Investigation into thermal adaptation mechanisms of Streptococcus pneumoniae and its impact on pneumococcal pathogenicity

Temperature is a critical and ubiquitous environmental signal that influences the growth, virulence, and survival of diverse microbial species. The human pathogen Streptococcus pneumoniae is a commensal microorganism, whose ecological niche is the human nasopharynx, and becomes pathogenic after spreading to other niches such as lung, blood stream, or brain. During progression from colonisation to invasion, the pneumococcus must contend with temperature fluctuations that can influence its phenotypic character. This study demonstrated that temperature has a significant impact on pneumococcal phenotype, such as growth, biofilm formation, metabolism, and virulence factor generation. To understand the thermal adaptation mechanisms employed by this microbe, the pneumococcal transcriptome was obtained by microarray analysis at 34°C, 37°C, or 40°C. The analysis showed that 6% (132) and 5% (120) of genes were differentially expressed at 34ºC and 40ºC, respectively, at mid-exponential growth phase by 2-fold relative to the expression at 37ºC. Interestingly, the genes upregulated in one temperature were downregulated at another temperature. For further analysis, I selected seven genes (gdhA, ciaR, comD, merR2, SPD_0132/0133, SPD_1711, and SPD_1651) that were expressed differentially at different temperatures and characterized the mutants using different experimental techniques such as growth profile analysis, cell size measurement, biofilm formation, capsule synthesis, and for the production of virulence proteins.
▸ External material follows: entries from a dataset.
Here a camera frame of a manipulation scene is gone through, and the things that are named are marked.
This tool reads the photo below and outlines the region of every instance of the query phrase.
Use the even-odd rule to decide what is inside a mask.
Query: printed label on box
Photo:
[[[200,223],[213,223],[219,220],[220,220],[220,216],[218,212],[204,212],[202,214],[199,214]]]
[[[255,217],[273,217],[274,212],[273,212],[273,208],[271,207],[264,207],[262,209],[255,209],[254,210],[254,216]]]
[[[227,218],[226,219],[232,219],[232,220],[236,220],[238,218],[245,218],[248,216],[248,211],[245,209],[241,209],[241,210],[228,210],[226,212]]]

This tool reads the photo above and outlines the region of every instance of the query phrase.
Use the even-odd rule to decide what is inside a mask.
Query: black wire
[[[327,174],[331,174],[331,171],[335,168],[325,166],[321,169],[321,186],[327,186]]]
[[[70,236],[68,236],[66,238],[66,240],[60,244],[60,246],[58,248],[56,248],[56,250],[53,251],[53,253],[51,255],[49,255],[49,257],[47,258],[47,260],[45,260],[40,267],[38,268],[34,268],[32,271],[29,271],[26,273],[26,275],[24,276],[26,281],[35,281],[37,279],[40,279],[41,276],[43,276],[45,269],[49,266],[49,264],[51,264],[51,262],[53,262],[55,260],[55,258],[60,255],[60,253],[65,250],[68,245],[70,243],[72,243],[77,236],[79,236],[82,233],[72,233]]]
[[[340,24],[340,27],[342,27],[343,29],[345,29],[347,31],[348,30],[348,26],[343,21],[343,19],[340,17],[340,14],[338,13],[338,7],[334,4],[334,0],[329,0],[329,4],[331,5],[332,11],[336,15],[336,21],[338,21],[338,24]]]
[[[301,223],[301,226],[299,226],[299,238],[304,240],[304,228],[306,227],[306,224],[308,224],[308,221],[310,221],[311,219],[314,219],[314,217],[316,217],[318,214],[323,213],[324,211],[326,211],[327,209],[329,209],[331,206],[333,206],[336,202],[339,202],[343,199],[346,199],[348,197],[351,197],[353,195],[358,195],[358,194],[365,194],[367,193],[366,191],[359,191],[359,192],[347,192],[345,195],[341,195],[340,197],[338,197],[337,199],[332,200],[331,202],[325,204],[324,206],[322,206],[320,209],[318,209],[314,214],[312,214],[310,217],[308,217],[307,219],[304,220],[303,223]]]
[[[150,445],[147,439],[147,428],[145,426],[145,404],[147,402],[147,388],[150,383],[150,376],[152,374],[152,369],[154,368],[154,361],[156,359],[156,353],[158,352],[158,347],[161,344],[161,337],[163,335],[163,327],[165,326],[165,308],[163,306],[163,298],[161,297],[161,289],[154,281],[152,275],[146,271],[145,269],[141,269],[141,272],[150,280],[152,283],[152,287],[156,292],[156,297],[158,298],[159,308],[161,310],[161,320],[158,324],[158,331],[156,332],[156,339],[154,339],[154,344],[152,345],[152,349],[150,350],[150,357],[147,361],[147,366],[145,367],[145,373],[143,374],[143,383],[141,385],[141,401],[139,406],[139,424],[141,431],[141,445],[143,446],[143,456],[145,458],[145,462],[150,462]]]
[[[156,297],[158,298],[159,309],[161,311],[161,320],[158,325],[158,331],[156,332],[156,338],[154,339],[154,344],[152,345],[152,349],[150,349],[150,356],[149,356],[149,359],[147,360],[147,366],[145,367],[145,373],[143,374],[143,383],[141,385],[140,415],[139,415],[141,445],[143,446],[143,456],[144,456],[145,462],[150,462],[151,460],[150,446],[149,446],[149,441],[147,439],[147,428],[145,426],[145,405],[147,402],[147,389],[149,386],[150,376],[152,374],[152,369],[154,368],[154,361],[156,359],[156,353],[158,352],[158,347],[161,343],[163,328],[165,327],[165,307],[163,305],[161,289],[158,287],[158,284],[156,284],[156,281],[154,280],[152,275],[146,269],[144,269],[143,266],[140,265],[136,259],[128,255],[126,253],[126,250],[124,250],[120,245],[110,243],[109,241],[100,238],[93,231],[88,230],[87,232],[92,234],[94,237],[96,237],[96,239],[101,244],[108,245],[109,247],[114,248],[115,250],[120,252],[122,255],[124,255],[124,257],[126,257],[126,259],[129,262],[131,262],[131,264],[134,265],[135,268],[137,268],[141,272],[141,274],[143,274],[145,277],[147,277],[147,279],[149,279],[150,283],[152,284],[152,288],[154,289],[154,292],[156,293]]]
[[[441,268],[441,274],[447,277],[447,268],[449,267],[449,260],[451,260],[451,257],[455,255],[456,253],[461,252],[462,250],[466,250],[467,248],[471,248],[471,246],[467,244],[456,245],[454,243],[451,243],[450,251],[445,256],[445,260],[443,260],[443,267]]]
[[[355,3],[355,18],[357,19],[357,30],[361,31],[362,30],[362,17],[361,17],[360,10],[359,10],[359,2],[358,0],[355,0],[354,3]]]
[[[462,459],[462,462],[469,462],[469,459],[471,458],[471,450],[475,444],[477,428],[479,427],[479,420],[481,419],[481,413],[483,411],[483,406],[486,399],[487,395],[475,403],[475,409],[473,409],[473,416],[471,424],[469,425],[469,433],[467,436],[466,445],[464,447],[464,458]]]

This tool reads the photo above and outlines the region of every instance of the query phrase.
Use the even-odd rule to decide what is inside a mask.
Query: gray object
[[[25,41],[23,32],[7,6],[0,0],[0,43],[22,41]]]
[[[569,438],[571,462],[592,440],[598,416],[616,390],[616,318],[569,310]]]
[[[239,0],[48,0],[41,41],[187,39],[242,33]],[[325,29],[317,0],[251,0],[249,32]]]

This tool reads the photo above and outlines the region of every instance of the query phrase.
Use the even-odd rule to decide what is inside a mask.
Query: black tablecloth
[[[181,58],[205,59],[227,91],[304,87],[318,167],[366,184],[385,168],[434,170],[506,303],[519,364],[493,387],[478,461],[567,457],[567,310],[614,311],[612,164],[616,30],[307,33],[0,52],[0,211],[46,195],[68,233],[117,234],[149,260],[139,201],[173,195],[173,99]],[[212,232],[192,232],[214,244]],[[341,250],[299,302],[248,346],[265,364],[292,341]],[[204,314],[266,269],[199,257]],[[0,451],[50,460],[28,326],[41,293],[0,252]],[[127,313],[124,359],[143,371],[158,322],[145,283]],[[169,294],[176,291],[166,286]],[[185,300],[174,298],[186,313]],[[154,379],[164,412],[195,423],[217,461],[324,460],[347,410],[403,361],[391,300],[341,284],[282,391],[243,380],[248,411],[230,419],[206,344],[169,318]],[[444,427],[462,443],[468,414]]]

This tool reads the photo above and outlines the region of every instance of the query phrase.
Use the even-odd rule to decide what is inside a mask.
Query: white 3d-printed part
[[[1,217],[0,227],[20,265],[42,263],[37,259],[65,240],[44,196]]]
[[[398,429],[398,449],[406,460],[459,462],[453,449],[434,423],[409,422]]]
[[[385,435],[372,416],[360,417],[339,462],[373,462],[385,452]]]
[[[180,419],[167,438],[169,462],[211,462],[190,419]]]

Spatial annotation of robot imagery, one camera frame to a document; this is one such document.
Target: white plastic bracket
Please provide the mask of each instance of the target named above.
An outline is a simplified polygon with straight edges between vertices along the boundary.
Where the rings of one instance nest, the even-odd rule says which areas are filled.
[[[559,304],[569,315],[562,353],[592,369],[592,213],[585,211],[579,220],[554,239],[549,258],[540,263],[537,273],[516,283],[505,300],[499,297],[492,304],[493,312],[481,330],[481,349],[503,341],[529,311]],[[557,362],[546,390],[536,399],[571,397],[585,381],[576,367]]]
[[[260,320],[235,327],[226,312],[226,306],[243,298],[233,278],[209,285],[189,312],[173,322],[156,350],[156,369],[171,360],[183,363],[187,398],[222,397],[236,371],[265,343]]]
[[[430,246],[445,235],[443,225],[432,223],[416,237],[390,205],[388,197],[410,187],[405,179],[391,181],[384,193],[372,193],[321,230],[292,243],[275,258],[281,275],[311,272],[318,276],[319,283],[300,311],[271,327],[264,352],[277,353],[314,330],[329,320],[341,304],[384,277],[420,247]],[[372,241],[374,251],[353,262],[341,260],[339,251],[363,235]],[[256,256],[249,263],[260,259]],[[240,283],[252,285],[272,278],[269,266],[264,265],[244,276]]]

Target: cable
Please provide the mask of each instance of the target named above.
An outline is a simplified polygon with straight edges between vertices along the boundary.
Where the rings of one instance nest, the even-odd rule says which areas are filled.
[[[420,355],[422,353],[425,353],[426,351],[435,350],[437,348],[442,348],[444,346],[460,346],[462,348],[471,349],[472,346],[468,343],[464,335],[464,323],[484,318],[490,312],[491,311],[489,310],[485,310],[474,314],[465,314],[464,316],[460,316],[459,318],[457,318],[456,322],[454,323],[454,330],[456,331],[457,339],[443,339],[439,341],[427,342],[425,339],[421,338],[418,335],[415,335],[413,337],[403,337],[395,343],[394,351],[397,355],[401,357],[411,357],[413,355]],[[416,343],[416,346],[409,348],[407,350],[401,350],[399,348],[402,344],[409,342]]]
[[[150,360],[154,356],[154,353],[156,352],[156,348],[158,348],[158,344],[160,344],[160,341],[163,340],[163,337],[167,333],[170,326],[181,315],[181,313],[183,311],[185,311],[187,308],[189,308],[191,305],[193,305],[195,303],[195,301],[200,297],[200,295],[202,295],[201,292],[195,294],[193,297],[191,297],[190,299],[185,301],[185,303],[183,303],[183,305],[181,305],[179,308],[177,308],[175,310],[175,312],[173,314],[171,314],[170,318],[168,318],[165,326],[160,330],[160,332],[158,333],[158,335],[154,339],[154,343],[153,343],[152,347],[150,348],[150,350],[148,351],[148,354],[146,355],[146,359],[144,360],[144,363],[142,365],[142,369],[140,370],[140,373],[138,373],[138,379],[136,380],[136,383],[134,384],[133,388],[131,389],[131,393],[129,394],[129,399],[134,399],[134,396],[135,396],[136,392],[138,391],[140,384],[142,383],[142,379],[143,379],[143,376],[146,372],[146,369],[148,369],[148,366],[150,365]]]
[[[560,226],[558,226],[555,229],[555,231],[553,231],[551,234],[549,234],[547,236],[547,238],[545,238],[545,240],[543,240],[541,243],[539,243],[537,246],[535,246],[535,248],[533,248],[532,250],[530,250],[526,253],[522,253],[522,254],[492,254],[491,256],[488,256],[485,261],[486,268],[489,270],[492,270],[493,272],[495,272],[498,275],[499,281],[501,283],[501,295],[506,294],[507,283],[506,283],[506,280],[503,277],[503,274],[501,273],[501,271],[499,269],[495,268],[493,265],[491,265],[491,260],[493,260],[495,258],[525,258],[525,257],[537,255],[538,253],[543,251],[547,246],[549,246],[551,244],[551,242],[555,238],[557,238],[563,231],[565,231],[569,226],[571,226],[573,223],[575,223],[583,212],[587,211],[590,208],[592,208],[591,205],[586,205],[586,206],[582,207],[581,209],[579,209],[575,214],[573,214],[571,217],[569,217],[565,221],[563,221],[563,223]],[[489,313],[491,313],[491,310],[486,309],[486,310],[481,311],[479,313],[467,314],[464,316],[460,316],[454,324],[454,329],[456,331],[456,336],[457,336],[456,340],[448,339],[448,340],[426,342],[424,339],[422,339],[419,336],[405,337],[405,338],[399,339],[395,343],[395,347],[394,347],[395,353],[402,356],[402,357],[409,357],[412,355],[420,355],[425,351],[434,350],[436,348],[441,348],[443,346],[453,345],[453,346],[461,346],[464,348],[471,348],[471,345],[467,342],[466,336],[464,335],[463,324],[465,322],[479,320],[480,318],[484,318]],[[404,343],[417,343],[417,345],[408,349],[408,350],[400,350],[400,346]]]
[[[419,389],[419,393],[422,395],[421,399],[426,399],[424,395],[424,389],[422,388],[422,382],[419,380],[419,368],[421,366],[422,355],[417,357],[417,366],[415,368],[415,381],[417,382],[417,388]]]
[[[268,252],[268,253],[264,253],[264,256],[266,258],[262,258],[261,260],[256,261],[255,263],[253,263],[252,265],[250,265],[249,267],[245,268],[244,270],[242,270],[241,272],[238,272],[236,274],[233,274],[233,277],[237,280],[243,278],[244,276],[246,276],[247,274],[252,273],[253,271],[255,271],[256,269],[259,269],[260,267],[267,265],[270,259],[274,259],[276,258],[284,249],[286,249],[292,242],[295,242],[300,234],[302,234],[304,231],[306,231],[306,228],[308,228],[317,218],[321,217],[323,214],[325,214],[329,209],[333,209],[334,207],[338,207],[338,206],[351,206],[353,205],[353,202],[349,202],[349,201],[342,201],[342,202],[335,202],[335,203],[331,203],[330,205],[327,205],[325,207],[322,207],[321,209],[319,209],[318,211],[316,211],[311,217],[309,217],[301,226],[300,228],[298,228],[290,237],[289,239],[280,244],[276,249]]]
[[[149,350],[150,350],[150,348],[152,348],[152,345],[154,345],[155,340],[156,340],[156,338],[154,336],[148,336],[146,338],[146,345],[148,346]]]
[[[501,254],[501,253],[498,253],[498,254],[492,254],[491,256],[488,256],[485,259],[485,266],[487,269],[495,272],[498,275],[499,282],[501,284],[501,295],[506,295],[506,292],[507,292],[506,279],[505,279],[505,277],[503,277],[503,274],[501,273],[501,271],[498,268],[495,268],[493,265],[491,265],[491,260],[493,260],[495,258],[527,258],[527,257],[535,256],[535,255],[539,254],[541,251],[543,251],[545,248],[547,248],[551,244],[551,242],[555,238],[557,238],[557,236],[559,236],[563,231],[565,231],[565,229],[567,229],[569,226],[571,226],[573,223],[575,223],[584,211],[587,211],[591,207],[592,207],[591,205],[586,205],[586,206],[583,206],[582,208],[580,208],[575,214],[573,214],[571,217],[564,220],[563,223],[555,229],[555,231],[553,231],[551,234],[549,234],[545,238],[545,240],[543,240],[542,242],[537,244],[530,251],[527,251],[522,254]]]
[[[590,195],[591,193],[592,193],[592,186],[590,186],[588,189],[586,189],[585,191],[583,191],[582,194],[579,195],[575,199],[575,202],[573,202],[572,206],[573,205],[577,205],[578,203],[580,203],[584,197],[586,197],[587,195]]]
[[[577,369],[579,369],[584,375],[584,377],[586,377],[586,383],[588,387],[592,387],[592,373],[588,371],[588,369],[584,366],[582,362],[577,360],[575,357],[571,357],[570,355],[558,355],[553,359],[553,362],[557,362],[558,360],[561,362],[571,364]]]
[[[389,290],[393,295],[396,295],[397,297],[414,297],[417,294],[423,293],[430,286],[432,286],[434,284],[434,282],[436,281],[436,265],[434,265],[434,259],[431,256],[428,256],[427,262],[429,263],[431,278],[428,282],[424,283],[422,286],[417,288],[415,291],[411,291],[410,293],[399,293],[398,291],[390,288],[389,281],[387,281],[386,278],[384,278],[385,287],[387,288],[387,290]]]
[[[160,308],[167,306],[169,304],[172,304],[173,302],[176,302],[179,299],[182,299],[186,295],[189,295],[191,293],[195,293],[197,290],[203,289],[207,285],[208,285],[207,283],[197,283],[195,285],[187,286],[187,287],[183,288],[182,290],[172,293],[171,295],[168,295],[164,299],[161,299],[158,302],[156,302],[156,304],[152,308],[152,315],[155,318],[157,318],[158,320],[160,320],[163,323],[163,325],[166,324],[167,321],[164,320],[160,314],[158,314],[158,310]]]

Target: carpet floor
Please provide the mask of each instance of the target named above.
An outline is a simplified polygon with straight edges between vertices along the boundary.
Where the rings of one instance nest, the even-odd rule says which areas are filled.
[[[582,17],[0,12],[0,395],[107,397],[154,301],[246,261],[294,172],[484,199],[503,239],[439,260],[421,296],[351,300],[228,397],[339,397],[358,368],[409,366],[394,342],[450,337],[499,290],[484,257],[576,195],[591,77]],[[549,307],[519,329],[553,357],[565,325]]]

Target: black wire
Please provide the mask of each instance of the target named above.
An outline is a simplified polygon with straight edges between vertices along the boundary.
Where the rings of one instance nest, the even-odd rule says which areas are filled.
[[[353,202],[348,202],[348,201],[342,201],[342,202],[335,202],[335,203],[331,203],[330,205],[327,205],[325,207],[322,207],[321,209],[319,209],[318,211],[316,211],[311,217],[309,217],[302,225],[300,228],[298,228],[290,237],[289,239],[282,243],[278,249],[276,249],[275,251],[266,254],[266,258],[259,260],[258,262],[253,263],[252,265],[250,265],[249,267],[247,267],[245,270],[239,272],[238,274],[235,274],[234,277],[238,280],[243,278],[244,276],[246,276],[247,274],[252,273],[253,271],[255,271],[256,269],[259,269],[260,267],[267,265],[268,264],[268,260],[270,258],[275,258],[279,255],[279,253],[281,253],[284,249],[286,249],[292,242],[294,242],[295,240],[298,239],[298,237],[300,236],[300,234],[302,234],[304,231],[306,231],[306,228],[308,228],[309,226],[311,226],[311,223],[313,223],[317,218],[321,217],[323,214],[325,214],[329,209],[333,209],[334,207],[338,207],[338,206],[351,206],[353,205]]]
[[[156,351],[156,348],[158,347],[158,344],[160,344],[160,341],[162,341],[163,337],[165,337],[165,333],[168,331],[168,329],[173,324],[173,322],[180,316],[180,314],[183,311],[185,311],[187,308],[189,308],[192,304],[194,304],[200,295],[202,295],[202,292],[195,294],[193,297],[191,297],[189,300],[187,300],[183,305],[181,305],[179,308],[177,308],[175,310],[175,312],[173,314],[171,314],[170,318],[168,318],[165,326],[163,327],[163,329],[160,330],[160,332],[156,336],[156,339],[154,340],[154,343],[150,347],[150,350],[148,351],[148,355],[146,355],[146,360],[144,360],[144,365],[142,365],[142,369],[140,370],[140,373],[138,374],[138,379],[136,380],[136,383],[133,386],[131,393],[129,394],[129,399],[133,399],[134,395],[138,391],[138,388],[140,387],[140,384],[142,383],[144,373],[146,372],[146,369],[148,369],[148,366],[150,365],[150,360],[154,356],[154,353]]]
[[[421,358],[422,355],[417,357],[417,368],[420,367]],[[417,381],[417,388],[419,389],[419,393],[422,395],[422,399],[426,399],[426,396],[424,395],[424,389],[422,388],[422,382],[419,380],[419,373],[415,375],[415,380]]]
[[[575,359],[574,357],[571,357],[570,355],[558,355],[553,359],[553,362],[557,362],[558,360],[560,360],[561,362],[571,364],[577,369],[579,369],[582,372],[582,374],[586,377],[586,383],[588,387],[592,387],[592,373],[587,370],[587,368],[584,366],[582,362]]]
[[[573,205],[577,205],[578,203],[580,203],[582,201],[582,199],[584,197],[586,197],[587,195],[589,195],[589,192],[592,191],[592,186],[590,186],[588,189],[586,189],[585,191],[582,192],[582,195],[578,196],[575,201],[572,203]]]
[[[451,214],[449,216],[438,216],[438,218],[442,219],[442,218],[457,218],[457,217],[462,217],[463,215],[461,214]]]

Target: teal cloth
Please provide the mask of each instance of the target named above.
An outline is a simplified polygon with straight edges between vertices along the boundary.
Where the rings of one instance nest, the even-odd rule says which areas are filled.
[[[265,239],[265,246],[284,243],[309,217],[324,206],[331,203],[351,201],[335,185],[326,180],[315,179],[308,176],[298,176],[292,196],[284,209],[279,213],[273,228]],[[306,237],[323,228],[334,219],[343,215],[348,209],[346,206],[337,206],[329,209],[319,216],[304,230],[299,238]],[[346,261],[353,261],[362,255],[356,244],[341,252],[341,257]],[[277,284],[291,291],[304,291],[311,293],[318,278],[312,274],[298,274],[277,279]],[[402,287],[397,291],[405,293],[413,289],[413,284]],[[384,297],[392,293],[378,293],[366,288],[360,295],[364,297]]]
I found that loss of the selected genes led to attenuation at 40°C in all assays comparing to the wild type strain. It was particularly interesting to find that glutamate dehydrogenase (gdhA, SPD_1158) is highly active at 40°C rather than 34°C, suggesting that GdhA is a thermostable protein. In vivo analysis showed that gdhA-null strain grown at 40°C was less virulent in G. mellonella acute infection model, indicating that GdhA is required for pneumococcal virulence at high temperatures. In conclusion, temperature fluctuation has impact on transcriptional and phenotypic profiles of S. pneumoniae.